• WHAT TO PRODUCE
Return the exact lines from the one containing "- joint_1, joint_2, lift" through the final line of the material below, with both ends kept.

• DATA BELOW
..........

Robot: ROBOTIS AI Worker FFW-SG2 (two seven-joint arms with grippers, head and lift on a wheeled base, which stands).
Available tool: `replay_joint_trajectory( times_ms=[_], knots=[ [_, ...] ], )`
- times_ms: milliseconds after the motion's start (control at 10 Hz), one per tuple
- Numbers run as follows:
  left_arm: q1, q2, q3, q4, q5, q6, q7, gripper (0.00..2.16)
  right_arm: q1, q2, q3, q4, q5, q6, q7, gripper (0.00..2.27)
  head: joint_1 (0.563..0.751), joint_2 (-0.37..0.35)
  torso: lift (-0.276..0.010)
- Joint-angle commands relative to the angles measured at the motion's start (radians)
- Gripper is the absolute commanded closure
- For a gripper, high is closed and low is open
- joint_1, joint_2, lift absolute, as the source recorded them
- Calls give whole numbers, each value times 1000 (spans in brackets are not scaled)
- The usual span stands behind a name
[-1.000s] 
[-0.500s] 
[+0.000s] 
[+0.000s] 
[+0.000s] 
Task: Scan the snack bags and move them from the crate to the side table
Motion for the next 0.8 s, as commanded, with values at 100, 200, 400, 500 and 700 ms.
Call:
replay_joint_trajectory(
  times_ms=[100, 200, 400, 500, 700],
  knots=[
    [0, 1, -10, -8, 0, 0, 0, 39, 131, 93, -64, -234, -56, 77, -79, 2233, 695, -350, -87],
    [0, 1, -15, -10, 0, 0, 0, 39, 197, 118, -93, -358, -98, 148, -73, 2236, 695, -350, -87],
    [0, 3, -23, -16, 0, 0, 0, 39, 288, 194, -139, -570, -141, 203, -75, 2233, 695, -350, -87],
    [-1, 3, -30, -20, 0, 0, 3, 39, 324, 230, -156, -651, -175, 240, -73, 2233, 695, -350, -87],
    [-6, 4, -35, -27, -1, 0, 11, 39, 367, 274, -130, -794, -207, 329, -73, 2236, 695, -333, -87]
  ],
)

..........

• SOLUTION
- joint_1, joint_2, lift absolute, as the source recorded them
- Calls give whole numbers, each value times 1000 (spans in brackets are not scaled)
- The usual span stands behind a name
[-1.000s] 
[-0.500s] 
[+0.000s] 
[+0.000s] 
[+0.000s] 
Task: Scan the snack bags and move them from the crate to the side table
Motion for the next 0.8 s, as commanded, with values at 100, 200, 400, 500 and 700 ms.
Call:
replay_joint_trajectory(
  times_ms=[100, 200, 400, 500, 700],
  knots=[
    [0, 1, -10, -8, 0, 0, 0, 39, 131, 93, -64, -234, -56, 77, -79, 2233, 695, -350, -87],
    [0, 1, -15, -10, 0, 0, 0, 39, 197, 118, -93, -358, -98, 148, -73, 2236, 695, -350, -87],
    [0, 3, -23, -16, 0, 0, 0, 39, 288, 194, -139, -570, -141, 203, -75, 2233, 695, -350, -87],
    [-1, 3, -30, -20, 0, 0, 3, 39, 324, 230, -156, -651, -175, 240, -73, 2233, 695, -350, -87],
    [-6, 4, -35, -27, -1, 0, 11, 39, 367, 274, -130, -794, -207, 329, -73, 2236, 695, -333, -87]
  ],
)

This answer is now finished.